**Exercise:**
Go through the entries, filter for the word "scene", and copy every line that has it.
──────
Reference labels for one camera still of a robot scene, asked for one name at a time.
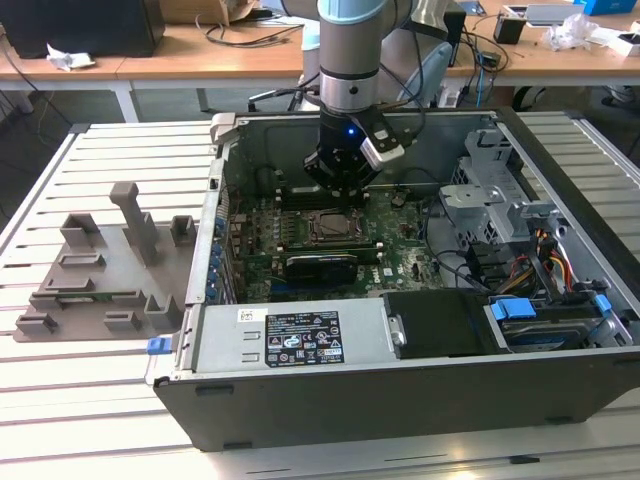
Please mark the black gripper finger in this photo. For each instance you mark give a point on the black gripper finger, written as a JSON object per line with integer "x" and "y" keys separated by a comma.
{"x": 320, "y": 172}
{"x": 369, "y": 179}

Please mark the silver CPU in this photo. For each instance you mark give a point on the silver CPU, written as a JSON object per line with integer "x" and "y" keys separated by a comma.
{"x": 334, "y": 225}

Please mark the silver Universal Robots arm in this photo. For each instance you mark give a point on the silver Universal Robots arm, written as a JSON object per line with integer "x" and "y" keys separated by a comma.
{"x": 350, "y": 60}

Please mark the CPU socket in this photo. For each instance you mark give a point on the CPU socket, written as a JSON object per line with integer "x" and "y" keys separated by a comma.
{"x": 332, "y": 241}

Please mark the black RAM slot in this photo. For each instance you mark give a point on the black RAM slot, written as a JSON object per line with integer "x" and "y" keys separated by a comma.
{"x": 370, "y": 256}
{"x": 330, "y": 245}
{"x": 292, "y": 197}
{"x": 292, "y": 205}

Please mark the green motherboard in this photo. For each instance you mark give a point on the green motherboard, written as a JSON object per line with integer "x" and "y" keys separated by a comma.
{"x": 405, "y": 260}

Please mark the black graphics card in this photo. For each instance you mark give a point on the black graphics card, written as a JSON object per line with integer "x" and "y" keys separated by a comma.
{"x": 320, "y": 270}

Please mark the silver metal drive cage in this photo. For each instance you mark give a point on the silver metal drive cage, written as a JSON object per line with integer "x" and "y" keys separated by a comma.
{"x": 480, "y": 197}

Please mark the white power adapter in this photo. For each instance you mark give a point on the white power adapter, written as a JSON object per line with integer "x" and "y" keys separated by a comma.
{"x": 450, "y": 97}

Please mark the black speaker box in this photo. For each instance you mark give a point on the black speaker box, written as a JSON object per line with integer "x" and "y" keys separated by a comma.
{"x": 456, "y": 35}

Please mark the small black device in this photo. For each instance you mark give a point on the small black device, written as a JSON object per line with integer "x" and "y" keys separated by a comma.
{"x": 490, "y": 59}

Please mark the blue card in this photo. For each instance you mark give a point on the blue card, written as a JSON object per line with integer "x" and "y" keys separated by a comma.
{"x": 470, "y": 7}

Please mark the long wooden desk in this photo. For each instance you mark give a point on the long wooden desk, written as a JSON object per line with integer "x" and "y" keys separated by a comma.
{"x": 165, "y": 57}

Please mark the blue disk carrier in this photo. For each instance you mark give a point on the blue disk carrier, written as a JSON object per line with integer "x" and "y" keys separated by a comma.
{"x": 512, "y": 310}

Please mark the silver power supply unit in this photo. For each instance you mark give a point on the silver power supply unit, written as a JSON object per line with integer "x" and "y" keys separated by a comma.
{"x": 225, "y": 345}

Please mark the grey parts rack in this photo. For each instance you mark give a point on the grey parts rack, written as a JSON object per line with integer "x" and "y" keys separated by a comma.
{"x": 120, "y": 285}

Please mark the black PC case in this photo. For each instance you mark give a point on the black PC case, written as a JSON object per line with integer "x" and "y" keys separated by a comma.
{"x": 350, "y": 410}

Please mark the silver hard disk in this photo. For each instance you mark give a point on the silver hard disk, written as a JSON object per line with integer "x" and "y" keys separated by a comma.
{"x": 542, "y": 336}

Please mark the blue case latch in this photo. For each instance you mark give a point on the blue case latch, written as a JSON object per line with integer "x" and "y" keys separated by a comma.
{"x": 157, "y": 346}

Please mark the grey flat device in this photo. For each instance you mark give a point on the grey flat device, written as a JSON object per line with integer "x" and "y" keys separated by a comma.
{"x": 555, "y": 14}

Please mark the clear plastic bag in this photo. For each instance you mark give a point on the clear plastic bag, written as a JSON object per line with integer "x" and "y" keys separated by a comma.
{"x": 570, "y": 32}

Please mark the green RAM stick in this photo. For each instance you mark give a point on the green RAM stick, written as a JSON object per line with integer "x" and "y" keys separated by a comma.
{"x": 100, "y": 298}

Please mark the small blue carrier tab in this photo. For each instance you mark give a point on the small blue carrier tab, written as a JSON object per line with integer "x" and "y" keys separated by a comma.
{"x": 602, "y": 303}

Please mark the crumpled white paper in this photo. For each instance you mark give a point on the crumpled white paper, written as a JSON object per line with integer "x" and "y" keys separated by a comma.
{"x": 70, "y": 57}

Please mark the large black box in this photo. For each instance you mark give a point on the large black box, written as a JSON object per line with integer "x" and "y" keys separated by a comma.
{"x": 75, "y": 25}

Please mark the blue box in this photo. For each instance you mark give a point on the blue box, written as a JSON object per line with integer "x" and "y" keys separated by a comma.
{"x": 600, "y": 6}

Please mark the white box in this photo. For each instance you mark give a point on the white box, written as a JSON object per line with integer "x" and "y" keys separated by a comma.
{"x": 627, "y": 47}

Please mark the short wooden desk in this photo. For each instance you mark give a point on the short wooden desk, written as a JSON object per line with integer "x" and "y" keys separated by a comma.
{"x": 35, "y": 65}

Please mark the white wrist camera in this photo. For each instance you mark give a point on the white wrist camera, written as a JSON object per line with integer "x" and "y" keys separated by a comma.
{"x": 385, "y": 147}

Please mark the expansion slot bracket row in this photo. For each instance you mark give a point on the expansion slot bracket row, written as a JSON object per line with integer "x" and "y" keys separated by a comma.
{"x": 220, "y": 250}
──────
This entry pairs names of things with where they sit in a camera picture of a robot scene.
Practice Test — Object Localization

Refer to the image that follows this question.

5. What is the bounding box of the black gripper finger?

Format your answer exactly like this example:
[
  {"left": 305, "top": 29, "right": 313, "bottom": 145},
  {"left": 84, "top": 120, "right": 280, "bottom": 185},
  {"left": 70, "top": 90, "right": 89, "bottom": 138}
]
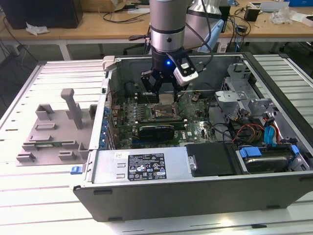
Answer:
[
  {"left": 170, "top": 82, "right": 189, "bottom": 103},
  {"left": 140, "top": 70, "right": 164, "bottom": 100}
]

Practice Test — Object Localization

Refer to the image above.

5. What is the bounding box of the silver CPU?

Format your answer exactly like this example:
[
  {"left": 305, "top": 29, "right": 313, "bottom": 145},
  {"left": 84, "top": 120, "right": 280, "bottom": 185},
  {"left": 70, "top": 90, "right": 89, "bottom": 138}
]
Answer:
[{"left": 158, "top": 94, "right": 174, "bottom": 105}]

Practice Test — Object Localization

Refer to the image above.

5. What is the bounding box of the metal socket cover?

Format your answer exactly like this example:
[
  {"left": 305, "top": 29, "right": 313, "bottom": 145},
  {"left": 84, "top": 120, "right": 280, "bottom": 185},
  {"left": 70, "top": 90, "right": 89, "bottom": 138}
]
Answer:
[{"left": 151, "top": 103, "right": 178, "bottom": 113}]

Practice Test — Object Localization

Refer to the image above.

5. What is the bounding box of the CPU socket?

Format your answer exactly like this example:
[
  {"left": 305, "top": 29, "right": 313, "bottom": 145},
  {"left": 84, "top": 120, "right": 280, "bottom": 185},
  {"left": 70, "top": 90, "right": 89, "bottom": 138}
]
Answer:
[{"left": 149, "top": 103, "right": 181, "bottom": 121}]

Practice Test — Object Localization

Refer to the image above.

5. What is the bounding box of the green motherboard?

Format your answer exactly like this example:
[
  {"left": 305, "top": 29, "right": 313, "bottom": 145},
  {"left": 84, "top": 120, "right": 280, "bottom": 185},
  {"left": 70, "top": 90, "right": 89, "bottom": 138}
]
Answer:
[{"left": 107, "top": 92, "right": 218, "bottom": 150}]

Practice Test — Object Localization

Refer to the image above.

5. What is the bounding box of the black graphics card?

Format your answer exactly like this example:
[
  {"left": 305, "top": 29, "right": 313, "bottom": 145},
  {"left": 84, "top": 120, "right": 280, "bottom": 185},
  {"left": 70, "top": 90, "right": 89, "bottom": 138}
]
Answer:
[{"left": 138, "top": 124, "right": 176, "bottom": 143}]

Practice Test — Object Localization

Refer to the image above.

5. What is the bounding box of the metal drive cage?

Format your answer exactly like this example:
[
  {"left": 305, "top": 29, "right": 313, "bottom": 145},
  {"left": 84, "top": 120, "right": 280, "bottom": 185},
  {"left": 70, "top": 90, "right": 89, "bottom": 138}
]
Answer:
──────
**Exercise answer:**
Reference labels for one camera still of a robot scene, asked for one name at a time.
This entry pairs names of things with where they sit in a camera picture of a robot scene.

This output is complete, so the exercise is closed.